Full Code require 'csv'!require 'princely'!require 'zip/zip’!!DATA_FILE = ARGV[0]!DATA_FILE_BASE_NAME = File.basename(DATA_FILE, ".csv”)!!# create a pdf document from a csv line!def create_pdf(invoice_nr, name, street, zip, city)! template = File.new('../resources/invoice.html').read! html = eval("<<WTFMF\n#{template}\nWTFMF")! p = Princely.new! p.add_style_sheets('../resources/invoice.css')! p.pdf_from_string(html)!end!!# zip files from hash !def create_zip(files_h)! zipfile_name = "../out/#{DATA_FILE_BASE_NAME}.#{Time.now.to_s}.zip"! Zip::ZipOutputStream.open(zipfile_name) do |zos|! files_h.each do |name, content|! zos.put_next_entry "#{name}.pdf"! zos.puts content! end! end! zipfile_name!end!!# load data from csv!docs = CSV.read(DATA_FILE) # array of arrays!!# create a pdf for each line in the csv !# and put it in a hash!files_h = docs.inject({}) do |files_h, doc|! files_h[doc[0]] = create_pdf(*doc)! files_h!end!!# zip all pfd's from the hash !create_zip files_h!!

require 'csv’!require 'zip/zip'!require 'redis'!require 'yaml'!require 'securerandom'!!# zip files from hash !def create_zip(files_h)! zipfile_name = "../out/#{DATA_FILE_BASE_NAME}.#{Time.now.to_s}.zip"! Zip::ZipOutputStream.open(zipfile_name) do |zos|! files_h.each do |name, content|! zos.put_next_entry "#{name}.pdf"! zos.puts content! end! end! zipfile_name!end!!DATA_FILE = ARGV[0]!DATA_FILE_BASE_NAME = File.basename(DATA_FILE, ".csv")!UUID = SecureRandom.uuid!!r = Redis.new!my_counter = "ctr:#{UUID}"!!# load data from csv!docs = CSV.read(DATA_FILE) # array of arrays! ! docs.each do |doc| # distribute!! r.lpush 'pdf:queue' , YAML::dump([UUID, doc])! r.incr my_counter! end!!r.brpop "ready:#{UUID}" #collect!!create_zip(r.hgetall(UUID)) !!# clean up!r.del my_counter!r.del UUID !puts "All done!”!
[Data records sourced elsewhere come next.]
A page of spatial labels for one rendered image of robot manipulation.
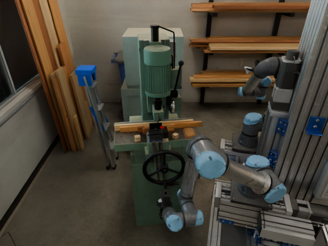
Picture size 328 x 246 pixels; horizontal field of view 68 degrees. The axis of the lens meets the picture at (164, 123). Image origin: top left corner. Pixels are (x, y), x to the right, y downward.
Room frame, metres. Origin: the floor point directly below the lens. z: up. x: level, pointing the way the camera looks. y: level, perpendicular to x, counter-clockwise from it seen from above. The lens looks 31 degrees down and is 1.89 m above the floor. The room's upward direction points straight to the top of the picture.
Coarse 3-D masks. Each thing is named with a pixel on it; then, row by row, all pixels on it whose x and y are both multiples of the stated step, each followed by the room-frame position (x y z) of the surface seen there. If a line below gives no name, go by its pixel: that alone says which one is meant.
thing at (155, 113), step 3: (153, 105) 1.61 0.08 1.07; (153, 108) 1.56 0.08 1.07; (162, 108) 1.56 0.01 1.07; (153, 111) 1.53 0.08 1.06; (156, 111) 1.51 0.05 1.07; (159, 111) 1.51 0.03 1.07; (162, 111) 1.51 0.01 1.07; (153, 114) 1.53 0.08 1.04; (156, 114) 1.50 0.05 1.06; (159, 114) 1.50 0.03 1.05; (162, 114) 1.50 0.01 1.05; (153, 117) 1.54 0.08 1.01; (156, 117) 1.50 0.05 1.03; (162, 117) 1.50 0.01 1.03; (156, 120) 1.50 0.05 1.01; (162, 120) 1.50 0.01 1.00
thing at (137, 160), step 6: (174, 114) 1.96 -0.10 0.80; (132, 120) 1.85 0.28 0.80; (138, 120) 1.85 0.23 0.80; (132, 150) 1.41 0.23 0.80; (132, 156) 1.36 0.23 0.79; (138, 156) 1.36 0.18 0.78; (144, 156) 1.37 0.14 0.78; (168, 156) 1.39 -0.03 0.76; (174, 156) 1.40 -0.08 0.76; (132, 162) 1.36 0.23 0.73; (138, 162) 1.36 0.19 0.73; (150, 162) 1.38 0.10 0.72
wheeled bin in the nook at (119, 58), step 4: (120, 52) 3.56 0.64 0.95; (116, 56) 3.59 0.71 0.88; (120, 56) 3.33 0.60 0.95; (112, 60) 3.27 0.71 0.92; (116, 60) 3.21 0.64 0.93; (120, 60) 3.20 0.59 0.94; (120, 64) 3.22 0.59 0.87; (120, 68) 3.23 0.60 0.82; (120, 72) 3.23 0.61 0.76; (124, 72) 3.23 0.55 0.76; (124, 76) 3.23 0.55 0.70; (120, 108) 3.25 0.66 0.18; (120, 112) 3.23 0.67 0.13; (120, 116) 3.23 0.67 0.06
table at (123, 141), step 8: (176, 128) 1.56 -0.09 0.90; (120, 136) 1.45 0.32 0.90; (128, 136) 1.45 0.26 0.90; (144, 136) 1.45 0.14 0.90; (168, 136) 1.45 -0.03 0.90; (120, 144) 1.35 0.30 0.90; (128, 144) 1.36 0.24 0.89; (136, 144) 1.36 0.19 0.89; (144, 144) 1.37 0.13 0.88; (176, 144) 1.40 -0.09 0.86; (184, 144) 1.41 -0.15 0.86
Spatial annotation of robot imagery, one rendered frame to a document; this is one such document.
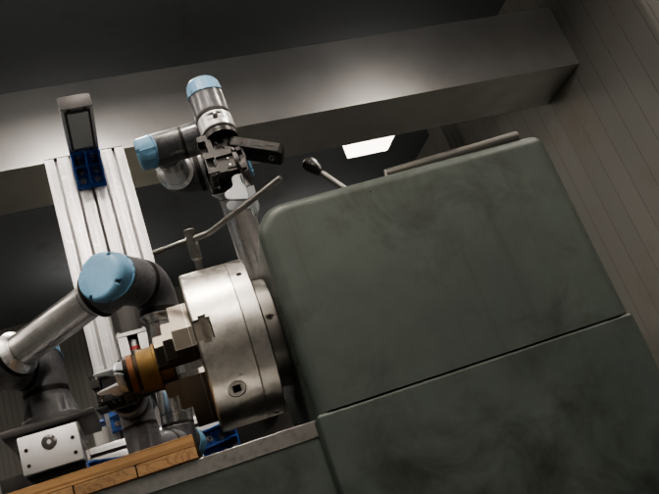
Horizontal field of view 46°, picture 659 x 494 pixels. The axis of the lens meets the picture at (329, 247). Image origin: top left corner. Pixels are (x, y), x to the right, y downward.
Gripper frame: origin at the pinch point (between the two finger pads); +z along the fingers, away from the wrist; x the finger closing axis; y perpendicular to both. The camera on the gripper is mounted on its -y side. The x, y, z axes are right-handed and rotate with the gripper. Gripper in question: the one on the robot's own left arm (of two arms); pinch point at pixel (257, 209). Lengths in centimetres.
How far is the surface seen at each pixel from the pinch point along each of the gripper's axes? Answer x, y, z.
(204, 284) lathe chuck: 0.1, 14.2, 13.3
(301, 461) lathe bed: -2.5, 7.3, 49.4
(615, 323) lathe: 3, -53, 46
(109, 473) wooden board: 0, 37, 42
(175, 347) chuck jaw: -1.0, 22.3, 23.3
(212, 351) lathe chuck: 0.0, 16.3, 26.6
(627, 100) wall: -308, -343, -216
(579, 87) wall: -340, -339, -263
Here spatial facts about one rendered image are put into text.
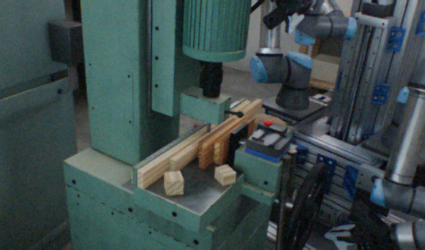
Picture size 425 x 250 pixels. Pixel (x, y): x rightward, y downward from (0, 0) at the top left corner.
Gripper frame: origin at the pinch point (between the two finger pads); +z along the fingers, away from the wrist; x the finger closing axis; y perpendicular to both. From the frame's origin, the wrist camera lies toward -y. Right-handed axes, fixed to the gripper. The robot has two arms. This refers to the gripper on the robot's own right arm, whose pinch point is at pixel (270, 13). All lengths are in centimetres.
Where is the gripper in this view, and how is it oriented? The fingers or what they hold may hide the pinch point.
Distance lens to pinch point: 118.1
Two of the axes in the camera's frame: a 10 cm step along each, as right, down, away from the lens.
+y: 6.4, -4.6, -6.2
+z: -5.1, 3.5, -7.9
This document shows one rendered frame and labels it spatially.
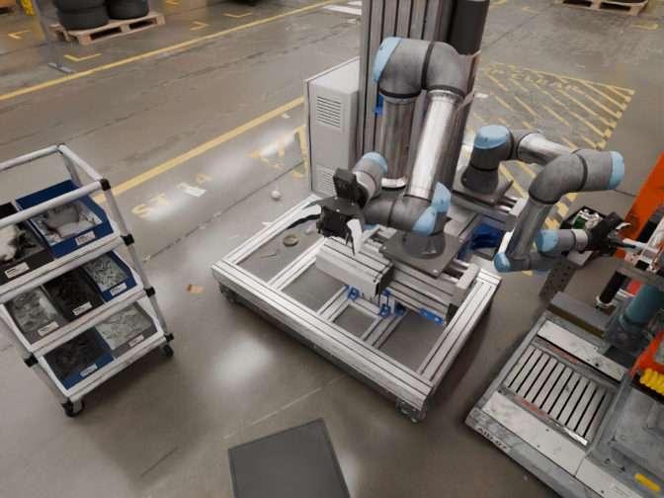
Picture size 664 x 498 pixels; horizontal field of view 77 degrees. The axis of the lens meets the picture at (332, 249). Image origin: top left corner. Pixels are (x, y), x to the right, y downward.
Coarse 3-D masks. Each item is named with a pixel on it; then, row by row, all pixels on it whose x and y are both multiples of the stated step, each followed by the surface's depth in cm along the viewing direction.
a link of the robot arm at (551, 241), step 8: (544, 232) 146; (552, 232) 146; (560, 232) 146; (568, 232) 146; (536, 240) 151; (544, 240) 145; (552, 240) 145; (560, 240) 145; (568, 240) 145; (544, 248) 146; (552, 248) 146; (560, 248) 146; (568, 248) 146; (552, 256) 149
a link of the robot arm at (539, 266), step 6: (534, 252) 153; (540, 252) 151; (534, 258) 152; (540, 258) 152; (546, 258) 150; (552, 258) 150; (534, 264) 152; (540, 264) 152; (546, 264) 152; (552, 264) 153; (528, 270) 154; (534, 270) 157; (540, 270) 155; (546, 270) 155
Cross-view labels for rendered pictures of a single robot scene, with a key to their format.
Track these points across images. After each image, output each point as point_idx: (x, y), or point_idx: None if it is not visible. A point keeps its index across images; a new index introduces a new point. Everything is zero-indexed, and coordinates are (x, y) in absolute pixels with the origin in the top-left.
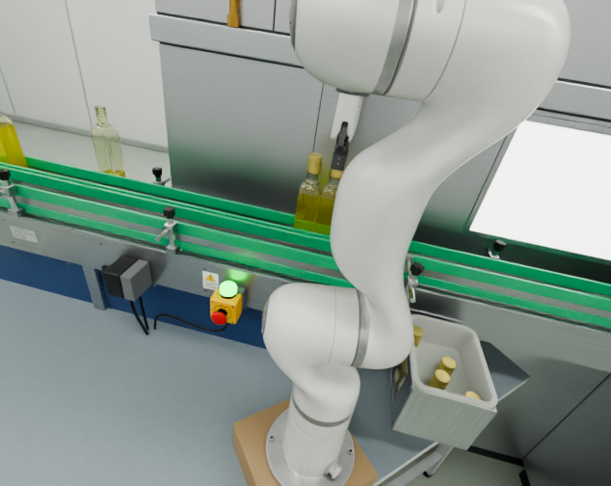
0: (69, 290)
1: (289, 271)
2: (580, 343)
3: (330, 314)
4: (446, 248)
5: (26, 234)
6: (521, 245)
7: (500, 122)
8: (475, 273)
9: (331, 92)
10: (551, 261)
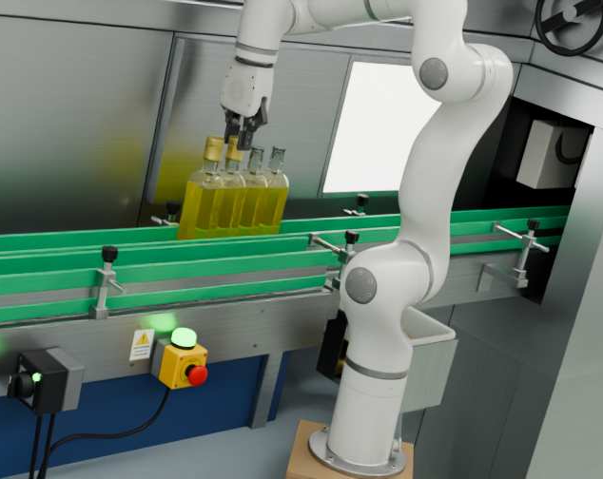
0: None
1: (231, 291)
2: (448, 279)
3: (410, 258)
4: (322, 218)
5: None
6: (366, 195)
7: (499, 108)
8: (366, 233)
9: (190, 56)
10: (386, 207)
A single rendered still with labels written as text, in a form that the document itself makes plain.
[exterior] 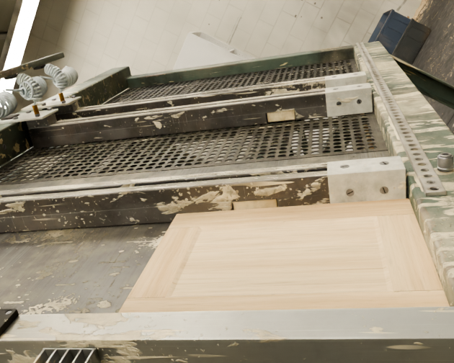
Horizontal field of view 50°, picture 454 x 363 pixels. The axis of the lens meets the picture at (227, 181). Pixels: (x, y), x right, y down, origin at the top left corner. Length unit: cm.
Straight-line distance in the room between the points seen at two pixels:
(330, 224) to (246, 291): 21
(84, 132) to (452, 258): 122
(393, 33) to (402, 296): 454
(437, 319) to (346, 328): 9
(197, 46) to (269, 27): 153
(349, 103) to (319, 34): 464
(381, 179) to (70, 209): 58
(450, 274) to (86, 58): 617
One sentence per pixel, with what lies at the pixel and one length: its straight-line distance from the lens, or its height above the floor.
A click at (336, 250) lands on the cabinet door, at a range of 72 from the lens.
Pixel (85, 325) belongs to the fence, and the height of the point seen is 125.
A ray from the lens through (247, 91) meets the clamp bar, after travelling 159.
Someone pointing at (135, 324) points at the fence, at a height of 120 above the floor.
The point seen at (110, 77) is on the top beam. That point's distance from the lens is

require 'redis'!require 'princely'!require 'yaml’!!# create a pdf document from a csv line!def create_pdf(invoice_nr, name, street, zip, city)! template = File.new('../resources/invoice.html').read! html = eval("<<WTFMF\n#{template}\nWTFMF")! p = Princely.new! p.add_style_sheets('../resources/invoice.css')! p.pdf_from_string(html)!end!!r = Redis.new!while (true)! _, msg = r.brpop 'pdf:queue'! uuid, doc = YAML::load(msg)! r.hset(uuid , doc[0] , create_pdf(*doc))! ctr = r.decr "ctr:#{uuid}" ! r.rpush "ready:#{uuid}", "done" if ctr == 0!end!

LINEAR MAIN WORKER

Key functions (create pdf and create zip) remain unchanged. Distribution code highlighted

DEMO 2

Multi Language Participants

parse csv

create pdf

create pdf ...

Queue with data

counter

counter counter

hash Hash with pdfs

Conclusions

From Linear To Multi Process Distributed

Is easy with

Redis Shared Memory High Level Data Structures

Atomic Counter for bookkeeping

Queue for work distribution

Queue as Signal

Hash for result sets

ruby on redis

csv data

csv docs

redis parse csv

linear parse csv std

pdf zip

linear version

simple templating

Technology

what's new with enterprise redis - leena joshi, redis labs

working with velti - trifork€¦ · • erlang • riak &...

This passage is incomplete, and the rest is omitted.